* _What needs to be done_:
Repeat the listing exactly as given, omitting every image.
────
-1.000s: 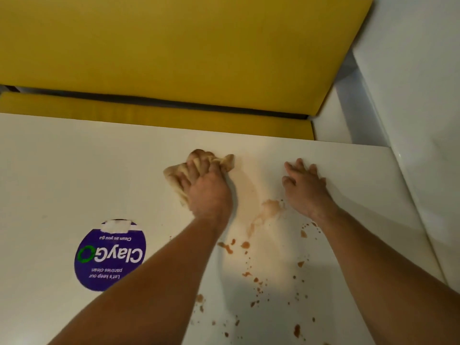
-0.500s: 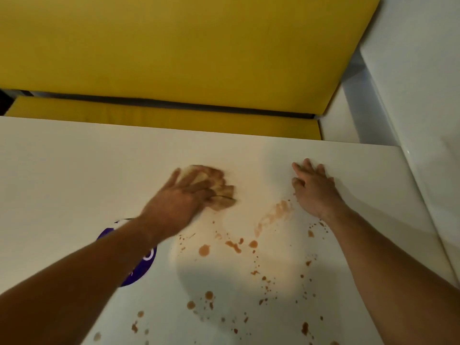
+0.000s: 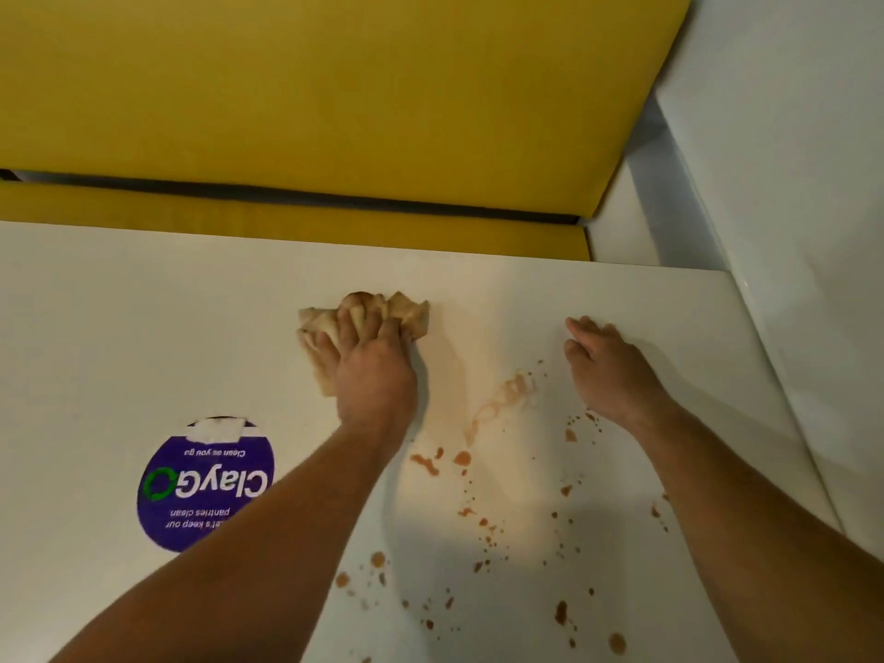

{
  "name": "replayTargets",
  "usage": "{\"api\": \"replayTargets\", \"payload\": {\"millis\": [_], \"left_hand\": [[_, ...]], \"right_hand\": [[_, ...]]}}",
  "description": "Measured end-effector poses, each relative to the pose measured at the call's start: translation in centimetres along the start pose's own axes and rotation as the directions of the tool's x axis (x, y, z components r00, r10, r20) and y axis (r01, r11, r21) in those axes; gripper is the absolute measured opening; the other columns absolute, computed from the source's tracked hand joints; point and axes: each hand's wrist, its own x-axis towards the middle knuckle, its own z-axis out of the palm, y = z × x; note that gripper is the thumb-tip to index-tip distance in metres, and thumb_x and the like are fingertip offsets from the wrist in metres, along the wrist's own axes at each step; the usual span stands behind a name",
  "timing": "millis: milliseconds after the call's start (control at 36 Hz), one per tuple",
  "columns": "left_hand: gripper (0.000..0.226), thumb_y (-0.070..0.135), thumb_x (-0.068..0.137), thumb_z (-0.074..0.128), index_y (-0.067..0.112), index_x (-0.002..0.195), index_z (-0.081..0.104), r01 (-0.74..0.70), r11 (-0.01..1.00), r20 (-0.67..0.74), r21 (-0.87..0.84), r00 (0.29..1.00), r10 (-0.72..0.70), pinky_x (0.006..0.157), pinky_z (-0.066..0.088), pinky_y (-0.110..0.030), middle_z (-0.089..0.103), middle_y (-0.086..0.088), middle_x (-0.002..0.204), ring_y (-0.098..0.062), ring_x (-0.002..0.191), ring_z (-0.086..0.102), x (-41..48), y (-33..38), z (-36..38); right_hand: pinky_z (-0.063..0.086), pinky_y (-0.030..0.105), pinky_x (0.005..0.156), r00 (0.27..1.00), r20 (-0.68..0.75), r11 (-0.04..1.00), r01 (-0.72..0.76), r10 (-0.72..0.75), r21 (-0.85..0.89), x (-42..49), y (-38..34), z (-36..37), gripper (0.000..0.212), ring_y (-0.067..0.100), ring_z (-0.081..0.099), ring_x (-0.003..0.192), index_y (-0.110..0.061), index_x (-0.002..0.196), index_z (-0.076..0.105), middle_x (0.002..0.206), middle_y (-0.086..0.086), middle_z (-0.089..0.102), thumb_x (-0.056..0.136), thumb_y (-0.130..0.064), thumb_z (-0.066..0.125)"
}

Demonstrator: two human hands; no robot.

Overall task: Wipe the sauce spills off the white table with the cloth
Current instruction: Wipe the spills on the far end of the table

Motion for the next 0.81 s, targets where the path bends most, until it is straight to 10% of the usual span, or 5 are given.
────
* _Written answer_:
-1.000s: 
-0.500s: 
+0.000s: 

{
  "name": "replayTargets",
  "usage": "{\"api\": \"replayTargets\", \"payload\": {\"millis\": [_], \"left_hand\": [[_, ...]], \"right_hand\": [[_, ...]]}}",
  "description": "Measured end-effector poses, each relative to the pose measured at the call's start: translation in centimetres along the start pose's own axes and rotation as the directions of the tool's x axis (x, y, z components r00, r10, r20) and y axis (r01, r11, r21) in those axes; gripper is the absolute measured opening; the other columns absolute, computed from the source's tracked hand joints; point and axes: each hand's wrist, its own x-axis towards the middle knuckle, its own z-axis out of the palm, y = z × x; note that gripper is the thumb-tip to index-tip distance in metres, and thumb_x and the like are fingertip offsets from the wrist in metres, along the wrist's own axes at each step; the usual span stands behind a name",
  "timing": "millis: milliseconds after the call's start (control at 36 Hz), one per tuple",
  "columns": "left_hand: gripper (0.000..0.226), thumb_y (-0.070..0.135), thumb_x (-0.068..0.137), thumb_z (-0.074..0.128), index_y (-0.067..0.112), index_x (-0.002..0.195), index_z (-0.081..0.104), r01 (-0.74..0.70), r11 (-0.01..1.00), r20 (-0.67..0.74), r21 (-0.87..0.84), r00 (0.29..1.00), r10 (-0.72..0.70), pinky_x (0.006..0.157), pinky_z (-0.066..0.088), pinky_y (-0.110..0.030), middle_z (-0.089..0.103), middle_y (-0.086..0.088), middle_x (-0.002..0.204), ring_y (-0.098..0.062), ring_x (-0.002..0.191), ring_z (-0.086..0.102), x (-41..48), y (-33..38), z (-36..38); right_hand: pinky_z (-0.063..0.086), pinky_y (-0.030..0.105), pinky_x (0.005..0.156), r00 (0.27..1.00), r20 (-0.68..0.75), r11 (-0.04..1.00), r01 (-0.72..0.76), r10 (-0.72..0.75), r21 (-0.85..0.89), x (-42..49), y (-38..34), z (-36..37), gripper (0.000..0.212), ring_y (-0.067..0.100), ring_z (-0.081..0.099), ring_x (-0.003..0.192), index_y (-0.110..0.061), index_x (-0.002..0.196), index_z (-0.076..0.105), middle_x (0.002..0.206), middle_y (-0.086..0.086), middle_z (-0.089..0.102), thumb_x (-0.056..0.136), thumb_y (-0.130..0.064), thumb_z (-0.066..0.125)"
}

Demonstrator: two human hands; no robot.

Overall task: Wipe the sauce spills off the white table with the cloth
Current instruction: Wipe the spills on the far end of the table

Motion for the next 0.81 s, targets where the path bends most, until it is straight to 10% of the usual span, or 5 are given.

The answer is complete, and the exercise is done.